Hacker News new | ask | show | jobs
by mrlucax 2280 days ago
Does anyone know of any good resources to learn about data streams in general? Some weeks ago I had to implemnt some streams (in nodejs) to upload a file to s3 "on the fly", without storing the file locally and then uploading it, but I culdn't wrap my head about the data stream concept.
3 comments

Have you reviewed data-intensive architectures? I've found that book quite useful.

I'm just talking out my butt right now but I think fundamentally, a stream is just a chunk of data lifted from persist into memory. I imagine a cursor process traversing some bytes in a file, and then lifting some of those bytes into memory, and sending that memory over network.

Yes, however I think there's a lot more complexity in modern steaming architectures: event sourcing, concurrency, eventual consistency, pub-sub, queueing, event handlers, microservices, stateless messages, data lakes - to name a few. I would also be interested in a resource that tackles major concepts here.
> data-intensive architectures

I suspect you mean __Designing Data-Intensive Applications__, by Martin Kleppman, but I am not entirely sure.
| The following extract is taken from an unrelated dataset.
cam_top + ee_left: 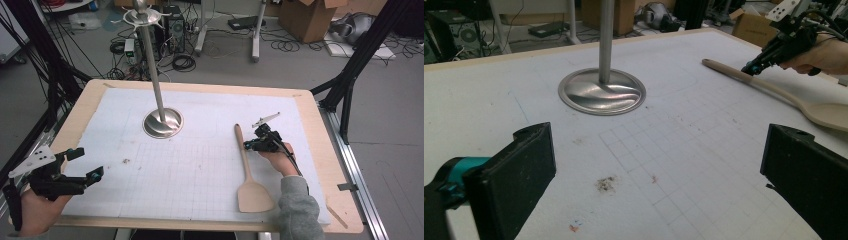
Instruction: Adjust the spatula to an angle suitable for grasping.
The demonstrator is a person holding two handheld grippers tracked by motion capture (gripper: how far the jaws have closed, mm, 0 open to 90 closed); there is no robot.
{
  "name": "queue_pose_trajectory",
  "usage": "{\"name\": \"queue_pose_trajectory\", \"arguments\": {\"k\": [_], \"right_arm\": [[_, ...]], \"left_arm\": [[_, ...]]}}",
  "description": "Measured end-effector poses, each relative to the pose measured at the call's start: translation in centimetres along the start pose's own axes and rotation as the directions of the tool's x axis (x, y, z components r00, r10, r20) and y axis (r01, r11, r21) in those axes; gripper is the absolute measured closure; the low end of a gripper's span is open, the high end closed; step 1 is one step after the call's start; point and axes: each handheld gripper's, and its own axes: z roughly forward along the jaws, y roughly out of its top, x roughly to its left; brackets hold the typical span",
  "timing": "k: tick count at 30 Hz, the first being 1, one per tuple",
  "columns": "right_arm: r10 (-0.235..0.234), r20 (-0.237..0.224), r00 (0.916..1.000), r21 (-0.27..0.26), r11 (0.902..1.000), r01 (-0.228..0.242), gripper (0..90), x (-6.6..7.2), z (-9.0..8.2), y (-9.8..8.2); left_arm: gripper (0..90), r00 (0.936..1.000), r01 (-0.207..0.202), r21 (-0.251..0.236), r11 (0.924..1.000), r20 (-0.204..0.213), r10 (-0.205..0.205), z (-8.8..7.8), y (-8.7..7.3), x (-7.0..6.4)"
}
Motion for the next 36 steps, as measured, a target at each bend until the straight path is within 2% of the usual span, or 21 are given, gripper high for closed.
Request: {"name": "queue_pose_trajectory", "arguments": {"k": [14,22,25,28,31,36], "right_arm": [[-0.064,-0.021,0.9978,0.029,0.9975,0.064,90.0,1.4,1.0,1.5],[-0.069,-0.018,0.9975,0.022,0.9974,0.069,90.0,1.5,1.0,1.6],[-0.055,-0.01,0.9984,-0.023,0.9982,0.055,90.0,1.4,0.1,1.6],[-0.05,-0.016,0.9986,-0.043,0.9979,0.049,90.0,1.6,-1.1,1.6],[-0.066,-0.016,0.9977,-0.062,0.9959,0.065,90.0,2.3,-2.1,1.5],[-0.109,-0.011,0.9939,-0.102,0.9889,0.108,90.0,4.1,-3.6,1.4]], "left_arm": [[1.7,1.0,0.005,0.002,1.0,-0.005,-0.005,-0.2,-0.1,0.1],[1.7,1.0,0.005,0.006,1.0,-0.005,-0.005,-0.1,-0.2,0.0],[1.7,1.0,0.007,0.006,1.0,-0.003,-0.007,-0.1,-0.2,0.1],[1.7,1.0,0.005,0.008,1.0,-0.003,-0.005,-0.1,-0.2,0.1],[1.7,1.0,0.007,0.005,1.0,-0.005,-0.007,-0.1,-0.2,0.1],[1.7,1.0,0.008,0.001,1.0,-0.004,-0.008,-0.1,-0.1,0.1]]}}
Yeah, I just didn't want to type it out :P
Check out dataflows in Composable for a quick way to implement these data streams. https://docs.composable.ai/en/latest/03.DataFlows/01.Overvie...
you can also use the upload multipart feature of s3. Basically, you buffer until you have a sizeable chunk of the incoming stream, then upload that chunk; iterate. At the end you tell s3 to concatenate the parts.